PyTorch training code for Flareformer.
- Python >= 3.8.10
- CUDA >= 11.1
- PyTorch >= 1.8.2
git clone git@github.com:keio-smilab22/Flareformer.git
cd Flareformer
pip install -r requirements.txt
- The required data files should be put under
data/
folder. - Visit http://wdc.nict.go.jp/IONO/wdc/solarflare/index.html and download the database of physical features.
$ cd ~/work/flare_transformer
$ mv ~/data.zip data/
$ unzip data/data.zip
- Visit https://sdo.gsfc.nasa.gov/data/ and download hourly magnetograms.
$ mv ~/magnetogram_images.tar.gz data/
$ tar -zxvf data/magnetogram_images.tar.gz
-
Preprocess the physical features and magnetogram images by the following procedure (parallel processing).

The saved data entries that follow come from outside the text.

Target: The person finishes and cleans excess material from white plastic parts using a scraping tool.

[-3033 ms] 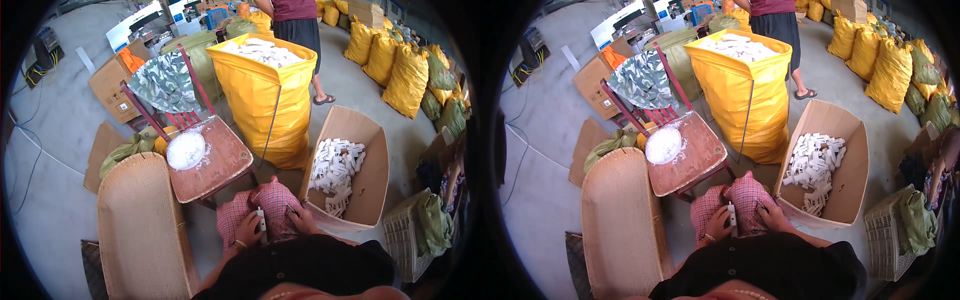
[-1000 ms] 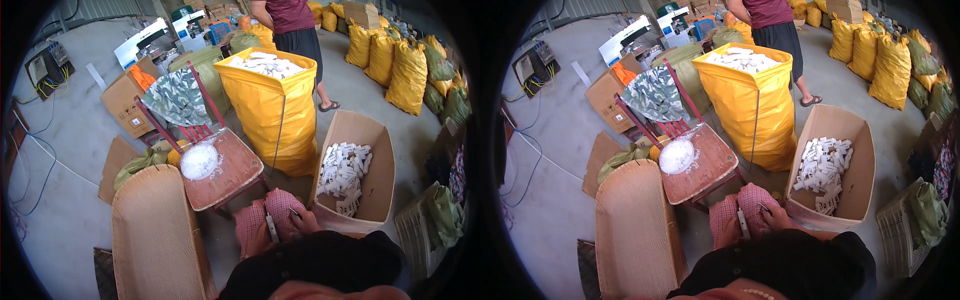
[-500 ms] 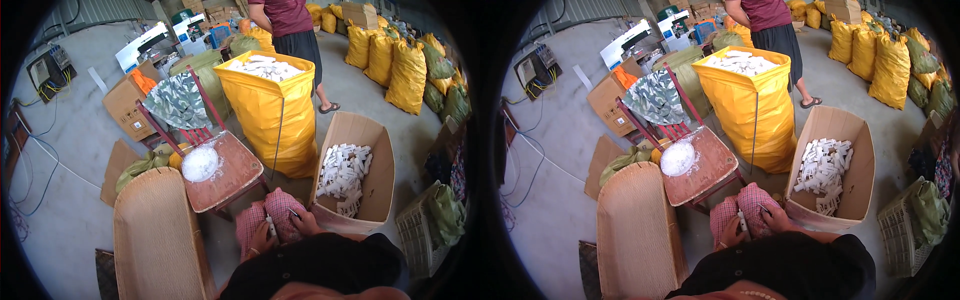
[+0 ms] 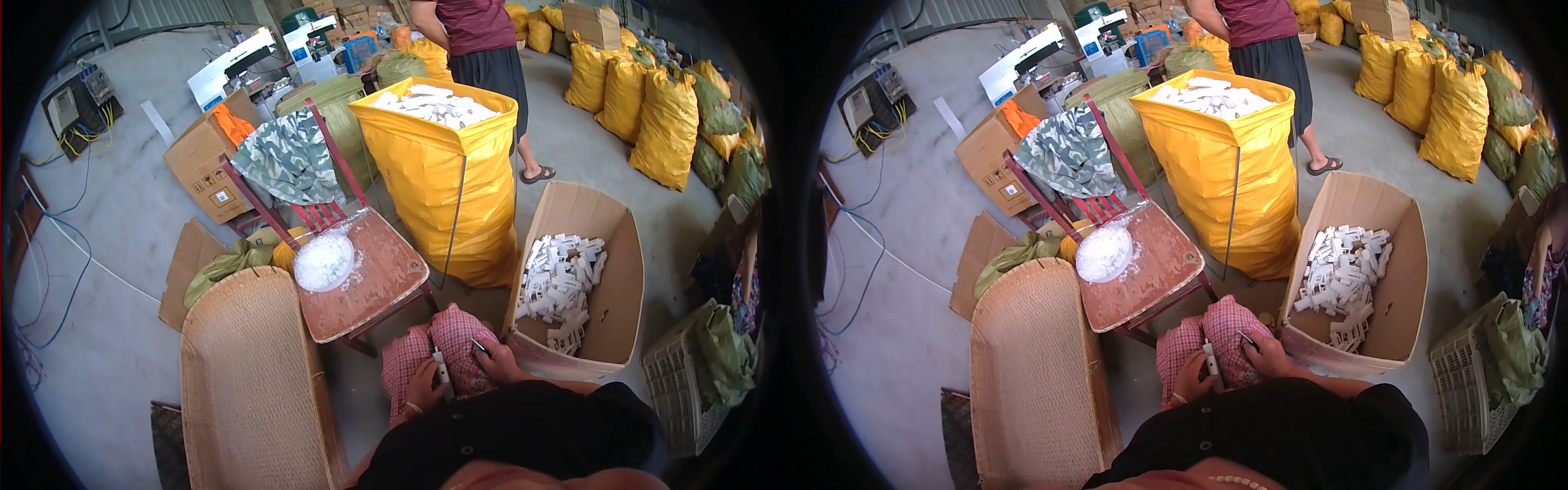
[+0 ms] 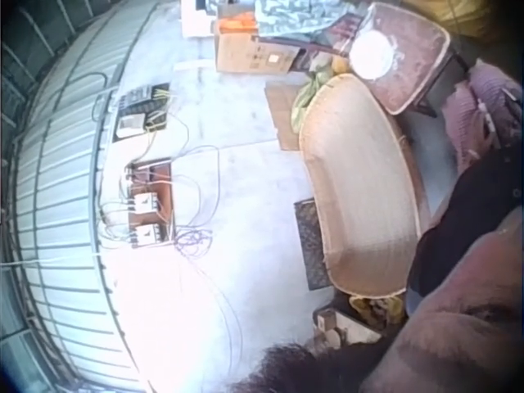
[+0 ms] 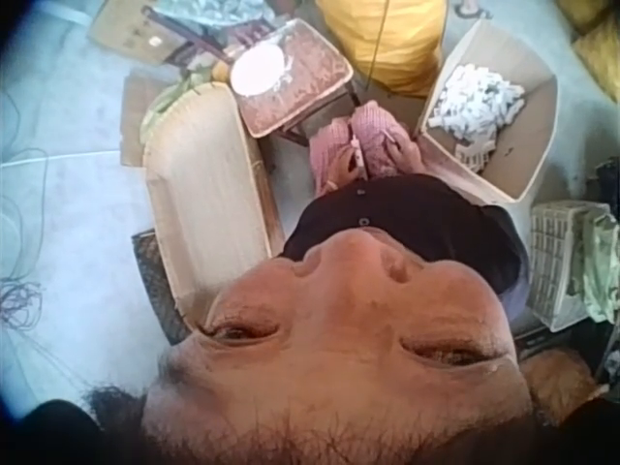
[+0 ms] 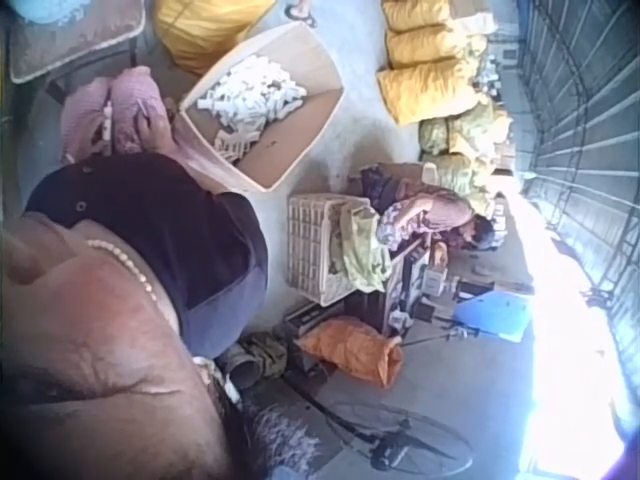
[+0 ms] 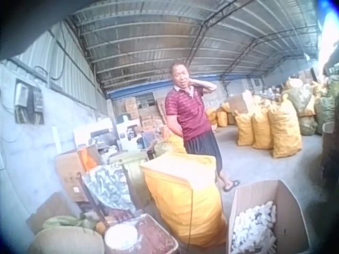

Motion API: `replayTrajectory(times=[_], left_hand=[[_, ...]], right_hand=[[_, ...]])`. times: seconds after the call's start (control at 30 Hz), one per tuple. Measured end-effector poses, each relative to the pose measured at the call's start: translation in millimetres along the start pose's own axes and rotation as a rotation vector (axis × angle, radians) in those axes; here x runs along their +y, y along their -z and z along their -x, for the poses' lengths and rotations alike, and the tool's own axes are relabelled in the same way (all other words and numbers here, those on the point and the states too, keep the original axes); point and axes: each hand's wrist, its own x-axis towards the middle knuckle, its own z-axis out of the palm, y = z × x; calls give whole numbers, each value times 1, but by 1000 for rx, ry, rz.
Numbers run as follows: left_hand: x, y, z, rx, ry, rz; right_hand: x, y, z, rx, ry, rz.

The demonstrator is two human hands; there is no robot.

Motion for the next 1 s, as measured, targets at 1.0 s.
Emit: replayTrajectory(times=[1.0], left_hand=[[12,2,2,48,6,-44]], right_hand=[[-4,2,-3,-39,35,10]])
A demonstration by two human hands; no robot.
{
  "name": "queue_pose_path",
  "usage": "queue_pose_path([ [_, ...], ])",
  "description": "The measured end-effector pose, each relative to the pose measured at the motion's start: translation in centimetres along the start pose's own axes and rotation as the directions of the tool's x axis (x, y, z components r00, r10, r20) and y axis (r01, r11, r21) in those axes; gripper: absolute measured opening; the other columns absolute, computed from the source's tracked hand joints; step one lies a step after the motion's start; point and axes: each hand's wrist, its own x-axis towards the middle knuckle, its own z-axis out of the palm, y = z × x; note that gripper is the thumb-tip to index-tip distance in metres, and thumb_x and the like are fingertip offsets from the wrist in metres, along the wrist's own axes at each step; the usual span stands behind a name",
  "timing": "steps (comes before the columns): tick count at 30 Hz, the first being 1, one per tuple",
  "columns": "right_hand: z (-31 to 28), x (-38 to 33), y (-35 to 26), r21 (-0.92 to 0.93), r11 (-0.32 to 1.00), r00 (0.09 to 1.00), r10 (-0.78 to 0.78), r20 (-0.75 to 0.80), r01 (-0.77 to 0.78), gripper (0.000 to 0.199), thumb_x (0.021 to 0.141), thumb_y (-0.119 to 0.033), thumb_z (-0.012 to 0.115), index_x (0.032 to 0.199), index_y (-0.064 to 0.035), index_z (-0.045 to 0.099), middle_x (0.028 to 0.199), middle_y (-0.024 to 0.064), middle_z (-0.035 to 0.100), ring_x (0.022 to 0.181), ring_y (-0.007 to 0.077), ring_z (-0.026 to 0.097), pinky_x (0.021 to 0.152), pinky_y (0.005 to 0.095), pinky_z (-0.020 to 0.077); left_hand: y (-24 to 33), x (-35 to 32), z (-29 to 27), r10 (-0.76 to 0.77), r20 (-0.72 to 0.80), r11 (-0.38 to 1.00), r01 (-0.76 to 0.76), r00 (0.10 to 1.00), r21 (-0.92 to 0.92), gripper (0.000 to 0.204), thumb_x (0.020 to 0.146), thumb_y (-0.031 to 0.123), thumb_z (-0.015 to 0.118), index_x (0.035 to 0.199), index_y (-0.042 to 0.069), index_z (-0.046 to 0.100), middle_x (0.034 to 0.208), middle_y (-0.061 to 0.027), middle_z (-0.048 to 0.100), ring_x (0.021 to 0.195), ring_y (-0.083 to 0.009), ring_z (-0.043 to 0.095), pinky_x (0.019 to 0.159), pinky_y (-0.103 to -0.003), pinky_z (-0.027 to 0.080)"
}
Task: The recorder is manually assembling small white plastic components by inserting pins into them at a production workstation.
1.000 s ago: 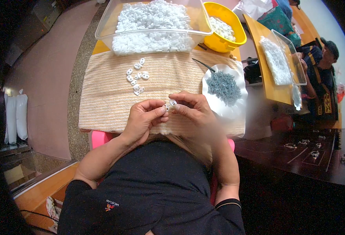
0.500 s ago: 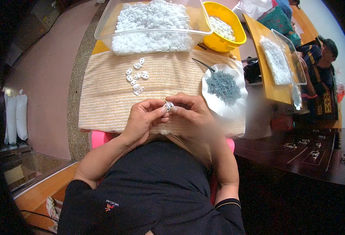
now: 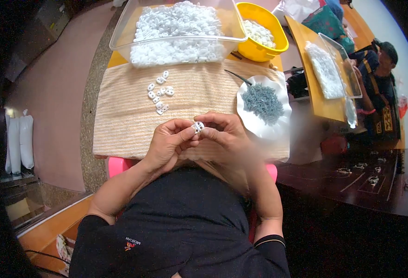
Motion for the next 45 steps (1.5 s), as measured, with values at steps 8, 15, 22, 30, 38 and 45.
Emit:
queue_pose_path([
  [8,0.0,0.2,0.9,-0.017,0.994,0.994,-0.106,0.000,0.106,0.030,0.088,-0.007,0.068,0.116,0.0045,0.062,0.108,0.0066,0.058,0.097,0.0132,0.057,0.085,0.0248,0.0463,0.2,0.1,0.0,-0.040,0.079,0.993,0.049,0.996,-0.108,0.012,0.091,0.006,0.064,0.103,0.006,0.062,0.097,-0.0057,0.068,0.086,-0.0134,0.067,0.080,-0.029,0.059],
  [15,0.8,0.2,0.5,0.017,0.989,0.989,-0.143,-0.027,0.144,0.028,0.086,-0.009,0.070,0.111,0.0031,0.065,0.112,0.0087,0.056,0.101,0.0153,0.054,0.088,0.0266,0.0440,0.4,0.1,0.2,-0.007,0.165,0.992,0.028,0.986,-0.125,0.010,0.092,0.006,0.064,0.097,0.007,0.055,0.103,-0.0070,0.066,0.092,-0.0147,0.065,0.085,-0.029,0.055],
  [22,1.4,-0.1,0.5,0.054,0.989,0.989,-0.138,-0.050,0.140,0.029,0.086,-0.010,0.071,0.111,0.0032,0.065,0.114,0.0111,0.058,0.106,0.0177,0.055,0.090,0.0277,0.0453,0.4,0.1,0.2,0.072,0.208,0.990,-0.045,0.976,-0.133,0.010,0.092,0.005,0.063,0.094,0.007,0.053,0.097,-0.0045,0.063,0.091,-0.0133,0.064,0.084,-0.030,0.056],
  [30,2.2,-0.3,0.5,0.009,0.977,0.976,-0.214,-0.042,0.215,0.029,0.086,-0.006,0.069,0.113,0.0038,0.064,0.116,0.0130,0.057,0.108,0.0186,0.055,0.090,0.0289,0.0461,0.5,-0.2,-0.1,0.100,0.215,0.994,-0.088,0.971,-0.066,0.018,0.090,0.007,0.067,0.090,0.007,0.049,0.099,-0.0092,0.065,0.091,-0.0165,0.065,0.084,-0.032,0.057],
  [38,2.1,-0.4,0.4,-0.108,0.955,0.961,-0.276,0.006,0.275,0.030,0.087,-0.004,0.068,0.115,0.0033,0.062,0.118,0.0133,0.056,0.108,0.0179,0.055,0.090,0.0281,0.0460,0.8,0.0,0.2,0.102,0.243,0.990,-0.075,0.965,-0.116,0.017,0.090,0.003,0.066,0.088,0.007,0.049,0.093,-0.0048,0.062,0.087,-0.0144,0.065,0.081,-0.029,0.057],
  [45,2.5,-0.5,-0.5,0.040,0.992,0.990,-0.119,-0.079,0.123,0.024,0.090,-0.003,0.065,0.112,0.0035,0.061,0.113,0.0090,0.059,0.105,0.0144,0.057,0.090,0.0285,0.0471,0.8,0.2,0.3,0.016,0.209,0.995,0.006,0.978,-0.103,0.014,0.092,0.010,0.065,0.090,0.006,0.052,0.095,-0.0057,0.064,0.089,-0.0152,0.065,0.084,-0.031,0.057],
])
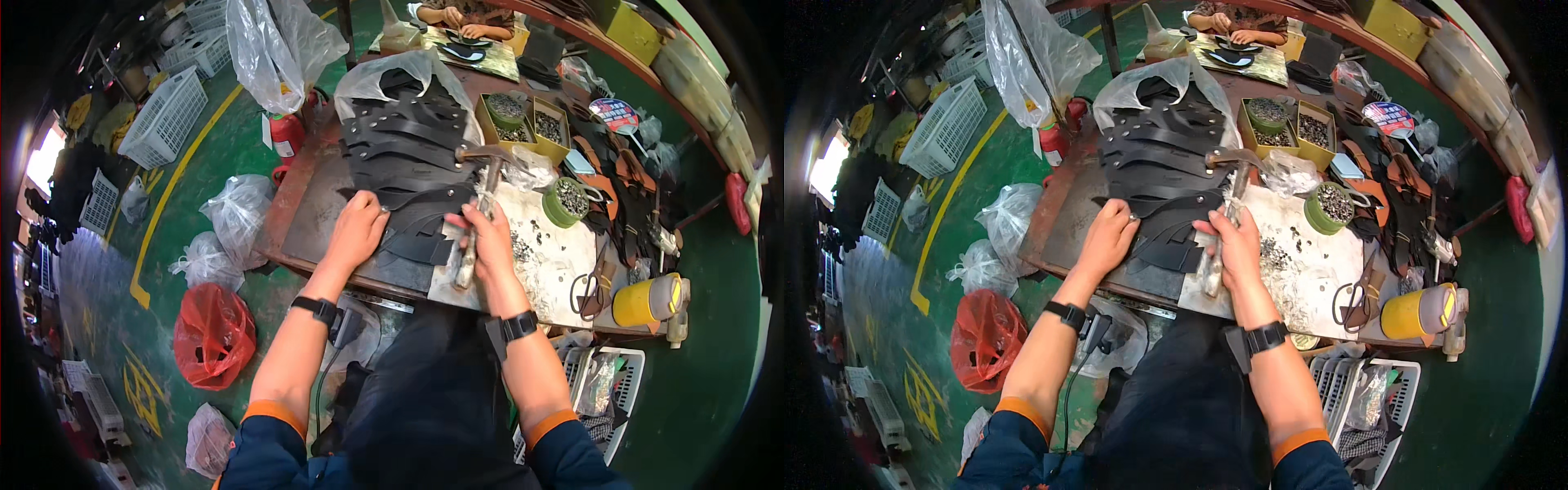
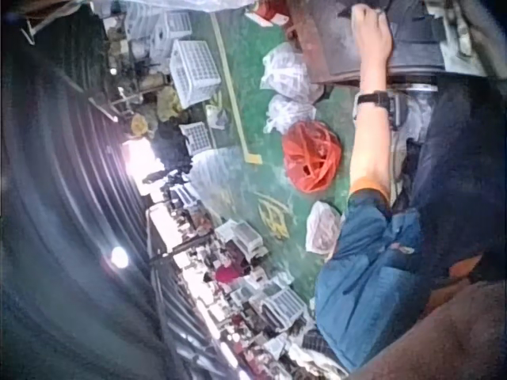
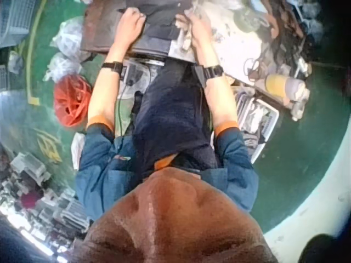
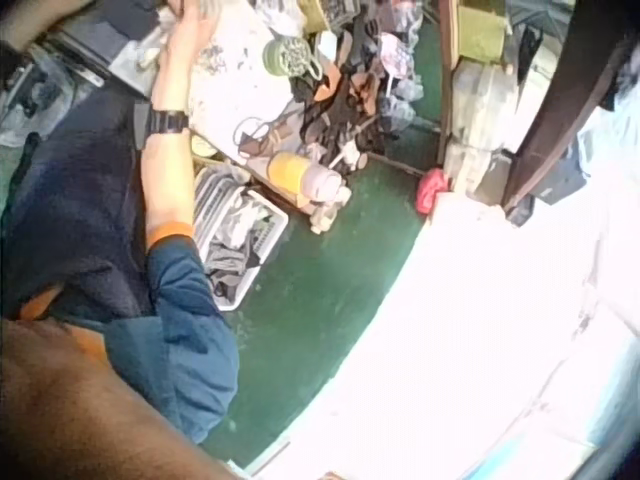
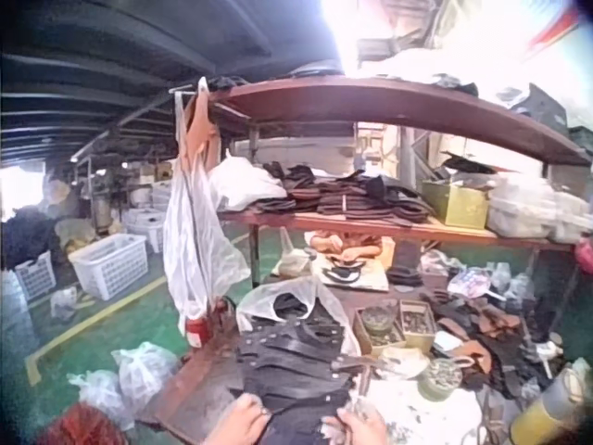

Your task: The worker uses a hammer to flatten leather components on a metal plate and organizes them into plastic bags.

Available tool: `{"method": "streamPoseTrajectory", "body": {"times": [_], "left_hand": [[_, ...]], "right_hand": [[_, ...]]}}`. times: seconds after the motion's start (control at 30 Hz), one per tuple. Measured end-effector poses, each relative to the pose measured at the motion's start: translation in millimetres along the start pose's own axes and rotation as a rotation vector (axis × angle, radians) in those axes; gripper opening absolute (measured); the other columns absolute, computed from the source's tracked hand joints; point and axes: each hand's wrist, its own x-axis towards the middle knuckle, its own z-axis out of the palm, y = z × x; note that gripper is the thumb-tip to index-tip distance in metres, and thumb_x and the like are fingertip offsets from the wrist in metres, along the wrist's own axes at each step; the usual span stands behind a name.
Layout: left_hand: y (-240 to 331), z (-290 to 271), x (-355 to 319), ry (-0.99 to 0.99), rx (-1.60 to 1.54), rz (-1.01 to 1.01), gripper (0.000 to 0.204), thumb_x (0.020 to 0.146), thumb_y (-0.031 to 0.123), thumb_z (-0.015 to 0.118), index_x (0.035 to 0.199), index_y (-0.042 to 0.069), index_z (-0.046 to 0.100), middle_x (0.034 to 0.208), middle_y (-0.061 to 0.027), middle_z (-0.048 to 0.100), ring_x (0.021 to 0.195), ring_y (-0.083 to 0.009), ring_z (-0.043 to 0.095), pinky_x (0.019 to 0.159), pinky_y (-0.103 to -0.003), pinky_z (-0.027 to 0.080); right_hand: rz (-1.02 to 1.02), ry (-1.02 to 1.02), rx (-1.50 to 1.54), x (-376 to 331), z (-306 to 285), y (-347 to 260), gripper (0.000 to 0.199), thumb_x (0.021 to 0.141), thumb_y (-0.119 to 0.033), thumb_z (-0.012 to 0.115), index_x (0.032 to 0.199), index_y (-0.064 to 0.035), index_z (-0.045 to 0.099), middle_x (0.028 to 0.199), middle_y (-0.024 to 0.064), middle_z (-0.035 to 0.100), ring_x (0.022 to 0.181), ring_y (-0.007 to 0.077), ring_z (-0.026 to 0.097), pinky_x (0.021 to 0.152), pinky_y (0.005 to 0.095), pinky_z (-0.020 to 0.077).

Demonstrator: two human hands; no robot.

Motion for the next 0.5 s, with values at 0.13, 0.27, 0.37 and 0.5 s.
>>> {"method": "streamPoseTrajectory", "body": {"times": [0.13, 0.27, 0.37, 0.5], "left_hand": [[-11, 9, 30, -0.056, 0.023, 0.104, 0.02, 0.093, 0.015, 0.059, 0.096, -0.005, 0.058, 0.106, -0.0194, 0.056, 0.101, -0.039, 0.057, 0.088, -0.043, 0.047], [-22, 8, 39, -0.073, -0.108, 0.107, 0.021, 0.093, 0.016, 0.058, 0.09, -0.005, 0.058, 0.104, -0.0193, 0.056, 0.101, -0.037, 0.057, 0.088, -0.04, 0.046], [-33, 0, 34, -0.099, -0.259, 0.079, 0.023, 0.093, 0.016, 0.058, 0.084, -0.005, 0.057, 0.099, -0.0179, 0.055, 0.097, -0.0337, 0.057, 0.086, -0.037, 0.045], [-21, -17, 27, -0.177, -0.235, 0.095, 0.026, 0.092, 0.019, 0.059, 0.08, -0.005, 0.057, 0.095, -0.0169, 0.056, 0.094, -0.0353, 0.057, 0.083, -0.041, 0.046]], "right_hand": [[-0.065, 0.081, -0.174, -32, -1, -13, 0.02, 0.094, -0.009, 0.064, 0.111, -0.0041, 0.054, 0.09, 0.0028, 0.06, 0.073, 0.0136, 0.068, 0.042, 0.022, 0.0401], [0.048, -0.013, -0.201, -61, -16, -13, 0.016, 0.097, -0.016, 0.062, 0.106, -0.0061, 0.053, 0.08, 0.0032, 0.058, 0.047, 0.0086, 0.047, 0.041, 0.023, 0.0364], [0.144, -0.037, -0.078, -63, -21, -10, 0.018, 0.098, -0.019, 0.063, 0.105, -0.0048, 0.055, 0.073, 0.0, 0.053, 0.048, 0.0072, 0.046, 0.041, 0.0234, 0.0351], [0.239, -0.123, -0.046, -60, -8, -25, 0.025, 0.101, -0.028, 0.057, 0.109, -0.0047, 0.056, 0.072, -0.0007, 0.05, 0.048, 0.0066, 0.043, 0.041, 0.0231, 0.0333]]}}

python preprocess/main.py --magnetogram --physical --label --window
-
The following data files should be created under
data/
.- data/data_20XX_magnetogram_256.npy
- data/data_20XX_feat.csv
- data/data_20XX_label.csv
- data/data_20XX_window_48.csv
-
To train Flareformer with warmup and cRT using
params/params_2014.json
:python main.py --params params/params_2014.json --warmup_epochs=5 --imbalance --wandb
Flareformer is released under the BSD-3-Clause-Clear license. Please see the LICENSE file for more information.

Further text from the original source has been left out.